La preocupación por el Desarrollo, como ítem fundamental en la agenda política internacional surge en la postguerra de la Segunda Guerra Mundial, cuando las dramáticas circunstancias internacionales generan un consenso en torno a las ideas de recuperación económica del occidente europeo, muy dañado, según los casos, por la contienda. Asimismo, surge la necesidad de abordar la problemática socioeconómica del mundo surgido de la descolonización, tras la liquidación de los grandes imperios ultramarinos francés, ingles, belga y holandés.
El “desarrollo” como horizonte de acción, posiblemente tenga su bautismo de fuego en el “Discurso sobre el Estado de la Nación” (1949) del presidente norteamericano Truman, en cuyo punto cuarto se plantea la necesidad de afrontar la problemática del subdesarrollo de los países pobres:
“Hay que lanzar un programa audaz para mantener el crecimiento de las regiones subdesarrolladas [...] Más de la mitad de la población mundial vive en condiciones cercanas a la miseria [...] Su alimentación es insuficiente, son víctimas de enfermedades [...] Su vida económica es primitiva y estancada, su pobreza constituye una desventaja y una amenaza, tanto para ellos como para las regiones más prósperas [...] Los Estados Unidos deben poner a disposición de los pueblos pacíficos las ventajas de su reserva de conocimientos técnicos a fin de ayudarlos a realizar la vida mejor a la que ellos aspiran [...] Con la colaboración de los círculos de negocios, del capital privado, de la agricultura y del mundo del trabajo en Estados Unidos, este programa podrá acrecentar en gran medida la actividad industrial de las demás naciones y elevar substancialmente su nivel de vida [...] Una mayor producción es la clave de la prosperidad y de la paz, y la clave de una mayor producción es la aplicación más amplia y más vigorosa del saber científico y técnico moderno [...] Esperamos contribuir así a crear las condiciones que finalmente conducirán a toda la humanidad a la libertad y a la felicidad personal” (Rist, 1996)

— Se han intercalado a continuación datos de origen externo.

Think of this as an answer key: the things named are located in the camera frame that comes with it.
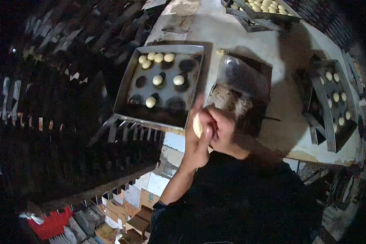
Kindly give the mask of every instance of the person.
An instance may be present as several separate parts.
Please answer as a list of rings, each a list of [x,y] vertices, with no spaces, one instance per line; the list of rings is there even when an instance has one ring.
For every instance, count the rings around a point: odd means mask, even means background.
[[[153,206],[148,243],[312,243],[322,213],[298,175],[203,101],[190,110],[185,154]]]

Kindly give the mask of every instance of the raw bun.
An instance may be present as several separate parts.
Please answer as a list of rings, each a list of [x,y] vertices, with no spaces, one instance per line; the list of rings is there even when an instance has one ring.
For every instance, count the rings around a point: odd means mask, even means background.
[[[156,104],[156,99],[152,96],[148,97],[145,101],[145,105],[148,108],[153,108],[153,106]]]
[[[175,59],[175,54],[174,53],[167,53],[164,56],[164,61],[166,61],[167,63],[172,62]]]
[[[149,54],[148,54],[148,59],[149,59],[149,60],[154,60],[154,59],[155,59],[155,55],[156,55],[156,53],[155,53],[155,52],[151,52],[151,53],[149,53]]]
[[[339,82],[340,81],[340,76],[338,73],[335,73],[333,74],[333,79],[336,81],[336,82]]]
[[[155,77],[153,77],[153,85],[160,85],[161,82],[163,82],[163,77],[161,75],[156,75]]]
[[[347,120],[351,119],[351,113],[349,111],[346,111],[346,119]]]
[[[177,75],[174,77],[174,84],[175,85],[183,85],[184,77],[182,75]]]
[[[142,63],[142,68],[144,70],[146,70],[147,68],[149,68],[151,66],[152,62],[150,60],[145,60],[143,63]]]
[[[192,121],[192,128],[197,137],[200,138],[200,135],[202,134],[202,123],[199,120],[199,113],[195,115],[194,120]]]
[[[338,102],[339,101],[339,94],[338,93],[333,93],[333,100],[335,102]]]
[[[344,118],[340,117],[338,120],[339,126],[342,126],[344,124]]]
[[[260,6],[260,9],[263,11],[268,11],[268,7],[266,5]]]
[[[253,8],[253,10],[255,11],[255,12],[261,12],[261,10],[260,10],[260,8],[258,7],[258,6],[253,6],[252,7]]]
[[[342,100],[343,100],[343,101],[346,101],[346,99],[347,99],[346,94],[345,94],[344,92],[342,92]]]
[[[160,63],[163,60],[164,60],[164,55],[162,53],[158,53],[158,54],[155,55],[155,62],[156,63]]]
[[[331,72],[326,72],[326,77],[329,81],[332,81],[332,74]]]
[[[145,61],[147,60],[147,57],[145,55],[141,55],[139,58],[138,58],[138,62],[140,64],[143,64]]]

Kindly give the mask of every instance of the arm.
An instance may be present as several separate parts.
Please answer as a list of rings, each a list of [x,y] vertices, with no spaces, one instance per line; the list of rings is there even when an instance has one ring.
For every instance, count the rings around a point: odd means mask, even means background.
[[[190,111],[188,124],[185,131],[186,149],[178,171],[168,182],[161,194],[160,201],[166,205],[176,202],[191,187],[197,168],[201,168],[209,161],[208,146],[213,137],[212,126],[203,122],[202,134],[198,138],[192,128],[193,119],[203,106],[204,97],[198,96]]]
[[[180,167],[168,182],[168,185],[160,197],[160,201],[168,205],[180,199],[186,191],[190,189],[192,181],[194,180],[194,174],[195,170]]]

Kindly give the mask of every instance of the finger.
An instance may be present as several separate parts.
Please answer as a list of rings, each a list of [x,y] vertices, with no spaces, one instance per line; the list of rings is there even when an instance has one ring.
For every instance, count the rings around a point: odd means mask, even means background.
[[[206,153],[212,137],[213,129],[209,124],[204,124],[202,127],[202,134],[200,135],[197,151]]]
[[[203,107],[203,103],[205,102],[205,96],[203,94],[197,95],[197,98],[195,99],[194,104],[191,107],[190,110],[190,116],[194,118],[194,115],[198,110],[200,110]]]
[[[210,115],[210,113],[207,111],[207,109],[201,109],[199,112],[199,120],[201,124],[209,124],[211,125],[213,132],[216,132],[218,130],[217,123],[213,119],[213,117]],[[213,139],[218,140],[218,134],[213,133]]]

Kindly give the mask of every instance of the metal baking tray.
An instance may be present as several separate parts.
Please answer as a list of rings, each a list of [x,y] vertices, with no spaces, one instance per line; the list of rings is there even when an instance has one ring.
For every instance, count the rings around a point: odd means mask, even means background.
[[[317,98],[322,104],[322,118],[325,128],[325,134],[323,135],[327,139],[327,150],[338,152],[348,141],[357,127],[356,108],[349,82],[346,79],[338,60],[316,61],[313,63],[313,67],[314,70],[309,73],[309,78],[312,81]],[[335,82],[334,79],[332,79],[332,81],[327,80],[325,76],[327,71],[332,74],[340,74],[340,81]],[[321,83],[320,76],[324,79],[324,85]],[[329,108],[328,98],[333,100],[332,96],[334,92],[340,93],[343,91],[347,96],[346,101],[343,101],[341,98],[338,102],[332,101],[332,107]],[[351,113],[351,118],[350,120],[345,120],[345,124],[343,126],[339,126],[338,118],[345,118],[346,110]],[[338,127],[336,133],[334,133],[333,123],[336,123]]]
[[[144,70],[138,63],[141,55],[150,52],[174,53],[171,63],[162,61]],[[147,123],[161,127],[183,130],[188,122],[200,69],[204,46],[198,45],[156,45],[136,48],[125,70],[115,101],[114,113],[121,120]],[[154,76],[161,74],[163,83],[153,85]],[[173,78],[183,75],[185,83],[176,86]],[[156,105],[149,109],[145,105],[148,97],[156,98]]]
[[[240,8],[244,10],[248,14],[248,16],[252,19],[265,19],[278,23],[290,23],[290,22],[300,22],[301,18],[299,15],[285,2],[277,0],[278,4],[281,4],[288,13],[292,13],[295,16],[288,16],[283,14],[273,14],[273,13],[263,13],[263,12],[254,12],[250,7],[248,7],[244,1],[242,0],[229,0],[227,7],[230,7],[233,3],[236,3]]]

Aunque bien sea cierto que tal idea, un tanto paternalista, de ayudar y, en cierta manera, tutelar a los “pobres” ya tenía antecedentes en la propia Casa Blanca. Así en 1918, el entonces presidente estadounidense, Woodrow Wilson, en su discurso “de catorce puntos para la paz”, planteaba lo siguiente:
Dada la existencia de "pueblos incapaces aún de administrarse ellos mismos en las condiciones especialmente difíciles del mundo moderno", "el bienestar y el desarrollo de estos pueblos forman una misión sagrada de civilización", y por tanto "el mejor método para realizar este principio es el de confiar la tutela de estos pueblos a las naciones desarrolladas" (Mattelart, 1993: 175).

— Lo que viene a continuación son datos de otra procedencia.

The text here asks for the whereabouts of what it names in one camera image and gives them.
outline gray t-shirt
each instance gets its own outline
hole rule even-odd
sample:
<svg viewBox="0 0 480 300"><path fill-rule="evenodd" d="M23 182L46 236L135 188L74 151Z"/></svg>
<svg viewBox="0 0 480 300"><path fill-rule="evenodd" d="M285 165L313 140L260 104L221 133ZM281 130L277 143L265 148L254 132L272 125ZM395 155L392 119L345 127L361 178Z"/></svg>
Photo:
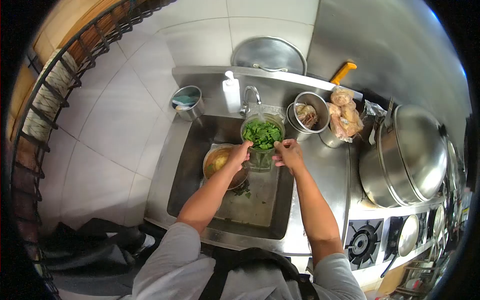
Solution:
<svg viewBox="0 0 480 300"><path fill-rule="evenodd" d="M213 274L215 259L200 254L200 236L191 226L175 223L133 281L133 298L198 300ZM343 253L318 262L313 286L320 299L366 299ZM286 282L280 269L239 269L228 273L221 300L301 299L296 281Z"/></svg>

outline chopped greens
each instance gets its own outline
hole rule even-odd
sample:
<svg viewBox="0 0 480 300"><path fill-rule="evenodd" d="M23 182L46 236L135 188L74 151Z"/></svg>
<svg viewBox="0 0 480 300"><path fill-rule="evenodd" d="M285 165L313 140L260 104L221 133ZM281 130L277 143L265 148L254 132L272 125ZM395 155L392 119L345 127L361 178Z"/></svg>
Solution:
<svg viewBox="0 0 480 300"><path fill-rule="evenodd" d="M243 129L243 138L253 142L253 148L258 150L268 150L273 148L273 143L282 138L280 129L270 122L261 122L253 120L245 125Z"/></svg>

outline yellow handle
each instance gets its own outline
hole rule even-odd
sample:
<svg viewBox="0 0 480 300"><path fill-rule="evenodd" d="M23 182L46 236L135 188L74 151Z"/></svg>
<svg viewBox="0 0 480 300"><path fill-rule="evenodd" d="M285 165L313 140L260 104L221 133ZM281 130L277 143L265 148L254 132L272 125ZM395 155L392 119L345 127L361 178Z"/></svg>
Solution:
<svg viewBox="0 0 480 300"><path fill-rule="evenodd" d="M350 71L354 70L357 68L357 65L352 63L352 62L347 62L343 65L343 67L333 76L332 80L330 80L331 83L339 85L340 80L345 77L345 75Z"/></svg>

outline white pump bottle
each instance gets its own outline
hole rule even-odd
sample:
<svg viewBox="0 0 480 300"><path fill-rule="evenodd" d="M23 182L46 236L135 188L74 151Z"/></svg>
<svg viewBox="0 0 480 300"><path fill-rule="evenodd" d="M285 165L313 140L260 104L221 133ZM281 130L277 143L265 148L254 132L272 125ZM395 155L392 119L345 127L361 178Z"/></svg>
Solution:
<svg viewBox="0 0 480 300"><path fill-rule="evenodd" d="M239 112L241 107L239 80L233 78L232 71L226 71L225 76L228 77L228 79L223 81L222 86L228 112Z"/></svg>

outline person
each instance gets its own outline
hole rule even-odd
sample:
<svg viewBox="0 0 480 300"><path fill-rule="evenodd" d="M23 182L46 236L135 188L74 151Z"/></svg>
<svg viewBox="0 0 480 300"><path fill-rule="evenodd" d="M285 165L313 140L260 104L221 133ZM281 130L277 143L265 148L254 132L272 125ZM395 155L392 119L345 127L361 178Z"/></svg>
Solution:
<svg viewBox="0 0 480 300"><path fill-rule="evenodd" d="M283 256L250 248L229 256L200 254L200 233L249 159L246 141L197 190L133 282L134 299L366 299L344 255L335 217L302 158L297 141L275 142L275 165L295 177L303 226L312 249L313 284Z"/></svg>

Parecen claros, al menos con la perspectiva que proporciona el tiempo pasado, que la “tutela de los pobres” planteada por Wilson, implicaba un concepto eurocéntrico de desarrollo, entendido como una suerte de proceso “civilizador”, directamente vinculado a lo social y cultural, y, en este sentido, una forma de occidentalizar a tales pueblos.